I saw myself in the little exam room with both sons, hearing the devastating news.  I would cry, because now I knew what cancer was, but I would collect myself quickly, because I also know a cancer parent needs to be strong for their child.  I know too damn much.

Long story short, my son does not have leukemia.  His CBC was normal, the differentials were solid, and there were no blasts in his blood.  We celebrated at Dunkin Donuts.  I cried with relief in the waiting room, but only for a minute.

My invitation to the cancer party, even as a plus one, has resulted in PTSD.  I can’t not catastrophize.  I am grateful that it has happened only a handful of times in the four years since my daughter died.  I know this is something my sons will cope with, so I work hard to breathe and reason and discuss and understand how my trauma might impact them negatively.

This afternoon I reached out to two Facebook friends, both of whom have sons in active treatment for leukemia.  They graciously shared with me the symptoms their sons experienced at diagnosis.  I read those symptom lists and I was embarrassed and ashamed that I had drawn them into my trauma/drama.  My son had nothing remotely like what they described.  My son had a confirmed diagnosis of pneumonia and a lingering low grade fever.

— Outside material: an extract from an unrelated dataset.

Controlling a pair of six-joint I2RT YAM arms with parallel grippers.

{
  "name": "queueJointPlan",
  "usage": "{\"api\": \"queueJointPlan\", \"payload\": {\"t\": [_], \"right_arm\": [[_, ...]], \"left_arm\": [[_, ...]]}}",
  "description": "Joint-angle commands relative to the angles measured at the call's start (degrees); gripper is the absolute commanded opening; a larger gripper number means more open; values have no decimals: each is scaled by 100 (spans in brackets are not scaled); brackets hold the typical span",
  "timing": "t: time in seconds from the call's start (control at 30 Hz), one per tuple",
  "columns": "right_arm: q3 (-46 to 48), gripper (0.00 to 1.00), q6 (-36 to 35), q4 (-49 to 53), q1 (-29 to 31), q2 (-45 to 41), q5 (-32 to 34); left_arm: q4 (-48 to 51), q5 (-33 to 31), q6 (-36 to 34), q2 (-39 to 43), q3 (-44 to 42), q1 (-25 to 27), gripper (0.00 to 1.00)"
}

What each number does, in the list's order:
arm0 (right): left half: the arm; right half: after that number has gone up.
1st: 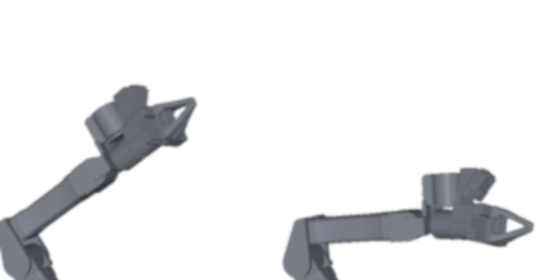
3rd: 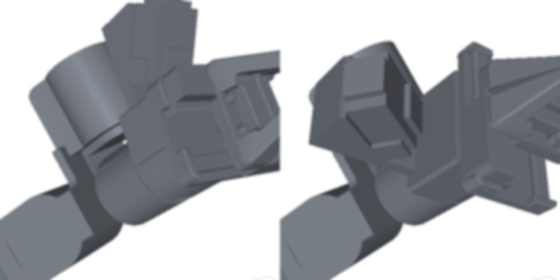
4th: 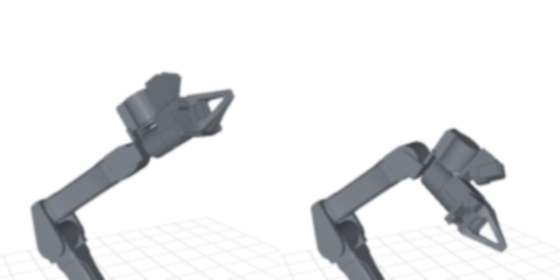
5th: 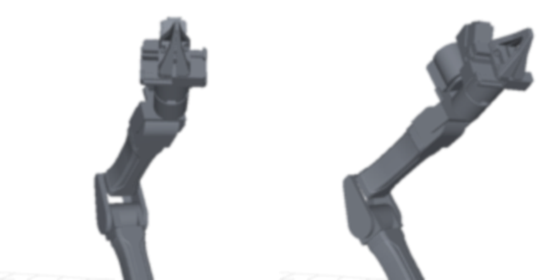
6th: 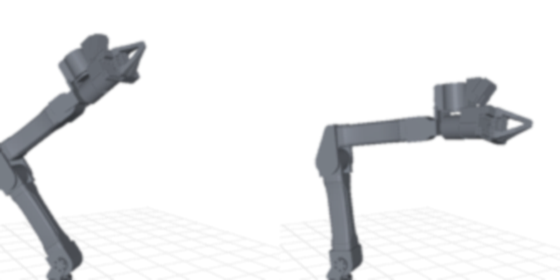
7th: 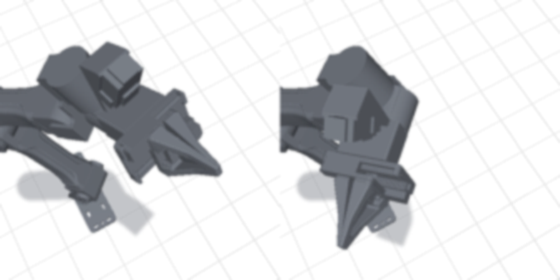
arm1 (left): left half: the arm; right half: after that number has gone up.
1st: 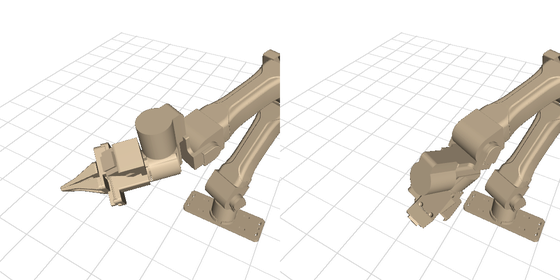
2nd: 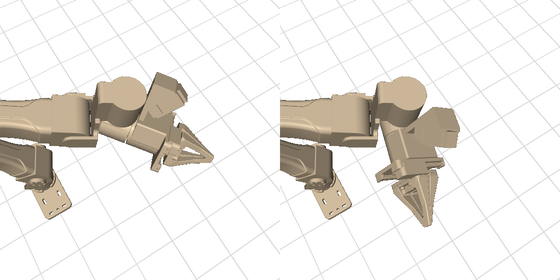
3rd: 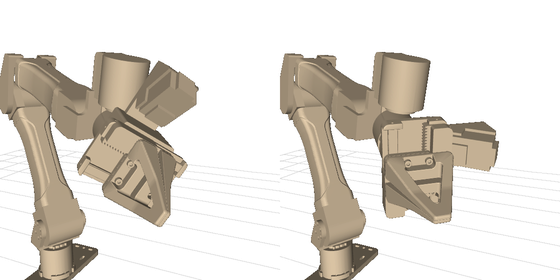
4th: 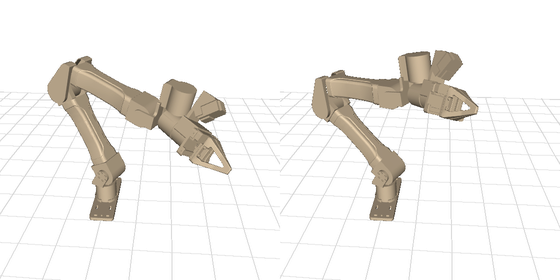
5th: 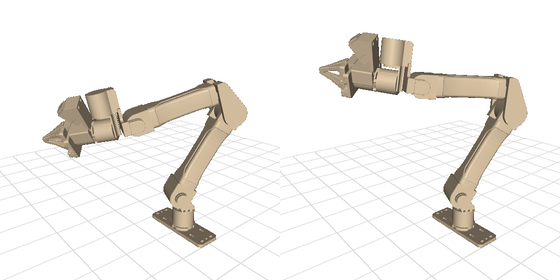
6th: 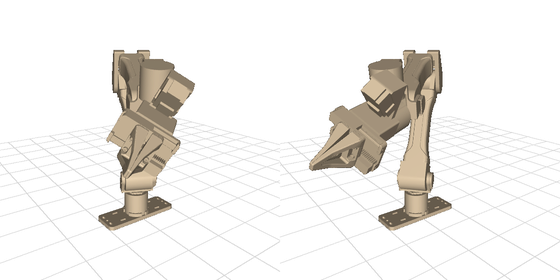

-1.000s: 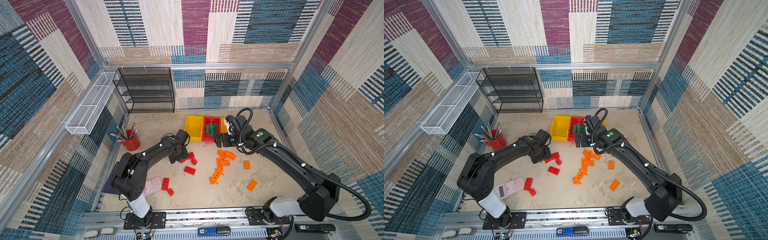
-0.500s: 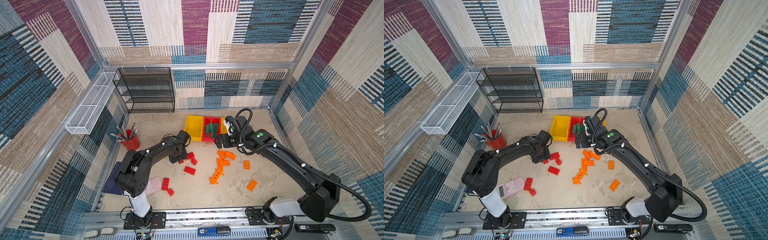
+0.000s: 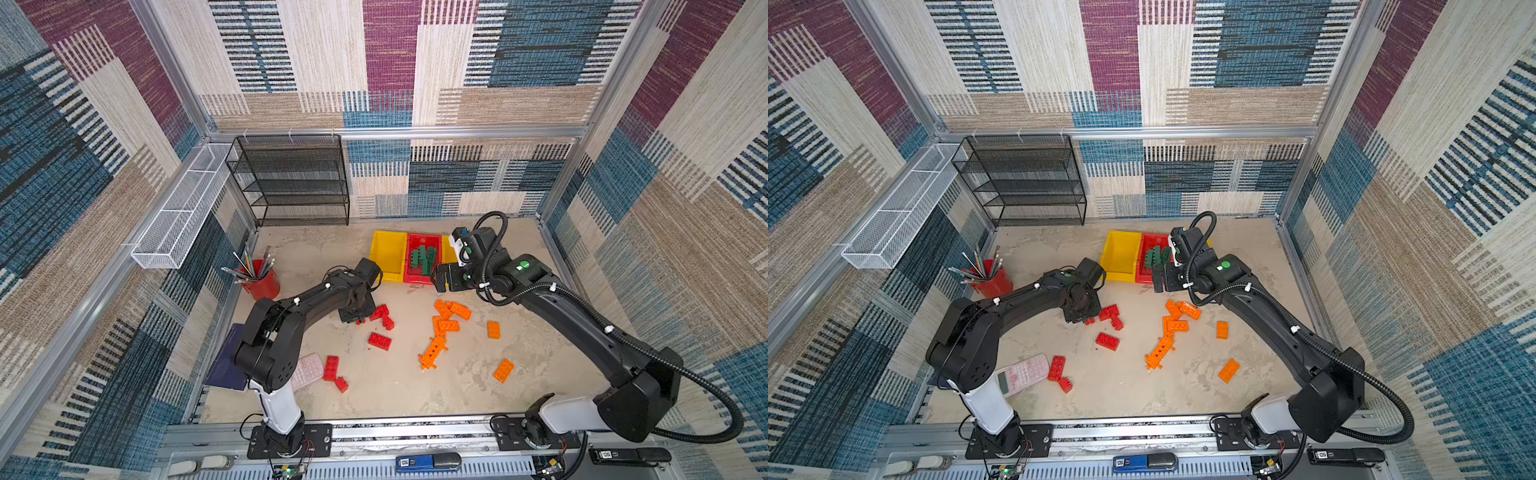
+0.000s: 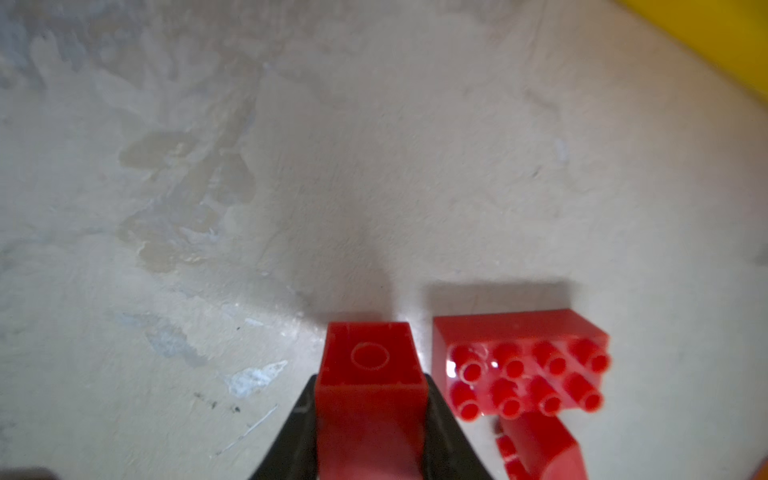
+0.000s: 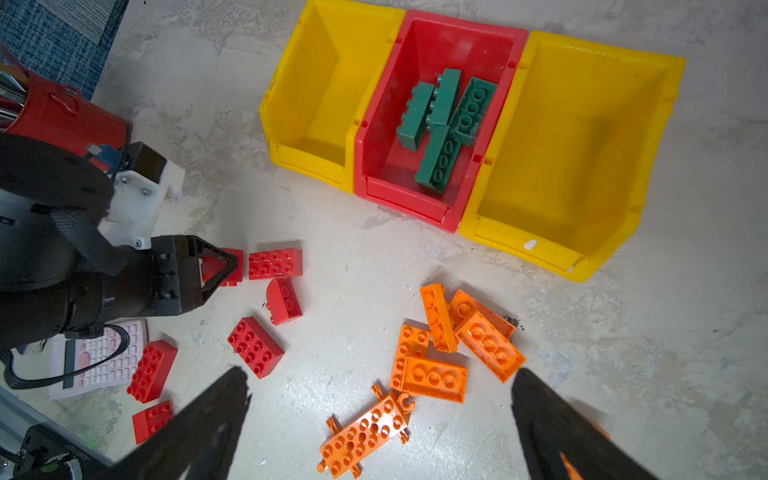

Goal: Sort the legos into containers by color
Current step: 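Lift the red brick and drop it into the yellow bin nearest the left arm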

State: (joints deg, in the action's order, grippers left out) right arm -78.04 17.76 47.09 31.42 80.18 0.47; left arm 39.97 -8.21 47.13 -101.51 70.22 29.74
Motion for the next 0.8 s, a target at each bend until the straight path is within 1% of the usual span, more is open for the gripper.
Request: {"api": "queueJointPlan", "payload": {"t": [0.0, 0.1, 0.2, 0.33, 0.53, 0.63, 0.7, 0.73, 0.77], "right_arm": [[-20, 100, -51, -11, -63, -69, 52], [59, 100, -28, -16, -148, -135, 79], [159, 100, 47, -16, -223, -223, 111], [236, 100, 167, -3, -310, -331, 163], [96, 100, 312, 136, -398, -315, 336], [-21, 100, 355, 225, -409, -219, 400], [-117, 100, 388, 302, -417, -142, 465], [-156, 100, 408, 335, -418, -102, 487], [-185, 100, 423, 353, -417, -78, 500]], "left_arm": [[406, -349, -485, 86, 541, -3, 26], [684, -462, -1021, -132, 1465, -3, 26], [991, -491, -1489, -661, 2640, -3, 26], [1353, -489, -1995, -1682, 4301, -12, 26], [1903, -411, -2342, -3286, 6655, -47, 26], [2018, -360, -2443, -3916, 7487, -100, 27], [2003, -260, -2447, -4173, 7788, -153, 28], [1948, -177, -2433, -4254, 7855, -187, 31], [1868, -98, -2424, -4296, 7859, -209, 38]]}}
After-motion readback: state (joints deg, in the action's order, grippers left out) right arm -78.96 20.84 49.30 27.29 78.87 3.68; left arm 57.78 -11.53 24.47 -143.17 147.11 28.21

Tonight, my son went to bed with that same fever.  He vomited this afternoon.  A lot of vomit.  He will not go to school tomorrow.  But his CBC is clear and he has no blasts, so I will sleep soundly.  Unless it’s lymphoma, because I haven’t Googled if lymphoma can be detected with a CBC.  And I won’t, because I know I shouldn’t.

This party blows.  I wish my invitation had gotten lost in the mail.